The Frontline Support team will be offline February 18 for President's Day but will be back February 19th. Thank you for your patience as we get to all of your questions!
HaplotypeCaller is taking a long time to start

Hello GATK team!
I'm running HalpotypeCaller on two different bam files at the same time (193 and 804 Mb big) that are coordinate sorted and with Read Groups information. The reference (for which I created an index and a dictionary) is the same for the two files and it's 1.8 Gb.
I start my HaplotypeCaller runs 3 days ago (with default values) and they are not progressing. Specifically they are both still at this stage:
INFO 15:26:00,474 HelpFormatter - ----------------------------------------------------------------------------------
INFO 15:26:00,475 HelpFormatter - The Genome Analysis Toolkit (GATK) v3.6-0-g89b7209, Compiled 2016/06/01 22:27:29
INFO 15:26:00,475 HelpFormatter - Copyright (c) 2010-2016 The Broad Institute
INFO 15:26:00,476 HelpFormatter - For support and documentation go to https://www.broadinstitute.org/gatk
INFO 15:26:00,476 HelpFormatter - [Wed Mar 29 15:26:00 CEST 2017] Executing on Linux 2.6.32-642.6.1.el6.x86_64 amd64
INFO 15:26:00,476 HelpFormatter - OpenJDK 64-Bit Server VM 1.8.0_111-b15 JdkDeflater
INFO 15:26:00,478 HelpFormatter - Program Args: -I mergedbamfiles_Wdup.bam -R ../reference/GCA_000715055.1_mussel1.0_genomic.fasta -T HaplotypeCaller -o mytilus_Greference_Wdup.vcf -stand_emit_conf 30 -stand_call_conf 30
INFO 15:26:00,481 HelpFormatter - Executing as [email protected] on Linux 2.6.32-642.6.1.el6.x86_64 amd64; OpenJDK 64-Bit Server VM 1.8.0_111-b15.
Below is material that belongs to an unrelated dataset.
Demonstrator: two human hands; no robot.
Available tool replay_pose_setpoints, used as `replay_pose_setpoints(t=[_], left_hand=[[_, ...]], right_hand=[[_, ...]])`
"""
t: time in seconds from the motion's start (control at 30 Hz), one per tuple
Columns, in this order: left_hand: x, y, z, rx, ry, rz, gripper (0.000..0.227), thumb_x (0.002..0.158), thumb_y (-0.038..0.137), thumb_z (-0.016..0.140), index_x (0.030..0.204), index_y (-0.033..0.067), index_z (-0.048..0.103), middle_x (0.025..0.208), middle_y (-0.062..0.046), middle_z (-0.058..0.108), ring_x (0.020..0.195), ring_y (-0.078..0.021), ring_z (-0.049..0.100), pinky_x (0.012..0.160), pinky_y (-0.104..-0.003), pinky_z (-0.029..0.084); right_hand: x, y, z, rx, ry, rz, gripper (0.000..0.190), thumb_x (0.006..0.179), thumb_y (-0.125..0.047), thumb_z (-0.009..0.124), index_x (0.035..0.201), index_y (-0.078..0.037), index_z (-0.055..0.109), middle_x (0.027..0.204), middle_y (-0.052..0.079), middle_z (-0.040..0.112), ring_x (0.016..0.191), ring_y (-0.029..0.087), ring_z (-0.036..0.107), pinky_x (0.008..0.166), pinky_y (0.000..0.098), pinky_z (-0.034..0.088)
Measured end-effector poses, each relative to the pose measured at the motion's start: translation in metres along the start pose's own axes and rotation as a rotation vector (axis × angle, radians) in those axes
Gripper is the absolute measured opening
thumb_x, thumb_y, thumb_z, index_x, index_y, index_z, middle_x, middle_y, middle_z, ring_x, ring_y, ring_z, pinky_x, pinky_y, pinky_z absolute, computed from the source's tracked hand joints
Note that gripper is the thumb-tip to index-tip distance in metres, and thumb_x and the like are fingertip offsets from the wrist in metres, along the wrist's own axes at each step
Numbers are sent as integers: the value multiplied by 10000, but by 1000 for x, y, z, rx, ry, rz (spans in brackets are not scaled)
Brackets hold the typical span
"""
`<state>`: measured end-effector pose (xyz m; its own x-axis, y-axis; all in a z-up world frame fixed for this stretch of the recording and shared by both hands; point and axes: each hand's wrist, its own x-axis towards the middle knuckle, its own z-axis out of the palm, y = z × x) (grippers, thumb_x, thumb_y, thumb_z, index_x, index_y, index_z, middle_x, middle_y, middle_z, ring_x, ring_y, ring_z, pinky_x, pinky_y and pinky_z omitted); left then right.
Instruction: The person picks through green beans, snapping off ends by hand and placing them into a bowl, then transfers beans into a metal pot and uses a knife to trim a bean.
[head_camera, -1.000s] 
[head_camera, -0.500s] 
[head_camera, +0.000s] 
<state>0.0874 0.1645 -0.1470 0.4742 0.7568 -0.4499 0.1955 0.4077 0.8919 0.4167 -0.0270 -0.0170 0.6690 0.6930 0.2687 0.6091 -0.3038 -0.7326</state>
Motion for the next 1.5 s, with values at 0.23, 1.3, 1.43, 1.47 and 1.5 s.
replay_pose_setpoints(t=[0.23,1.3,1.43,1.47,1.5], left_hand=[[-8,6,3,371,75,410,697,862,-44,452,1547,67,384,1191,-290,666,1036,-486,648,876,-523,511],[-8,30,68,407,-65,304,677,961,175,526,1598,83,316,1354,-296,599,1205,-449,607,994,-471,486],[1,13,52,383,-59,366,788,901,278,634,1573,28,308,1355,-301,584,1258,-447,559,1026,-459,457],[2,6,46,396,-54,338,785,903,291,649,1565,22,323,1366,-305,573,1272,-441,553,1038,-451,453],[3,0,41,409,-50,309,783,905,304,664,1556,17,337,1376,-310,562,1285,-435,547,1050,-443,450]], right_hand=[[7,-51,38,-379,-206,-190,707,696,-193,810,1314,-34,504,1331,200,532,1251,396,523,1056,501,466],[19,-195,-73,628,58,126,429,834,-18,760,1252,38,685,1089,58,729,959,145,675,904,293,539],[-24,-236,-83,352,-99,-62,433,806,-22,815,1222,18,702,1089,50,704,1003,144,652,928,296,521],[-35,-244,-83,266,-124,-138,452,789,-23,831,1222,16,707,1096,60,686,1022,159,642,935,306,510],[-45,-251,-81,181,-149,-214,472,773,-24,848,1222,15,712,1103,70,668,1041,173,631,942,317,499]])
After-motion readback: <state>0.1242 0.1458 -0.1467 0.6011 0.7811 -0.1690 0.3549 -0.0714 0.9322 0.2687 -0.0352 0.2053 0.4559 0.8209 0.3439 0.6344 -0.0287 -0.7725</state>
INFO 15:26:00,481 HelpFormatter - Date/Time: 2017/03/29 15:26:00
INFO 15:26:00,481 HelpFormatter - ----------------------------------------------------------------------------------
INFO 15:26:00,481 HelpFormatter - ----------------------------------------------------------------------------------
INFO 15:26:00,494 GenomeAnalysisEngine - Strictness is SILENT
Any idea of why it is not proceding? (I am not using the latest GATK version because I'm currently trying to reproduce some analysis made using an older version).
Thanks a lot,
David
Best Answer
-
Geraldine_VdAuwera Cambridge, MA admin
Is your reference fully assembled or is it a draft with lots of contigs? That would explain what you're seeing.
Answers
Hi Geraldine,
Yes, it's a draft with lots of contigs. I guess I will simply have to be patient.
Thank you for your answer.
David
Note that there are strategies you can use to workaround this problem; one is to combine contigs into pseudocontigs, with stretches of Ns between them (at least as long as the read length) to reduce the number of of separate contigs in the reference.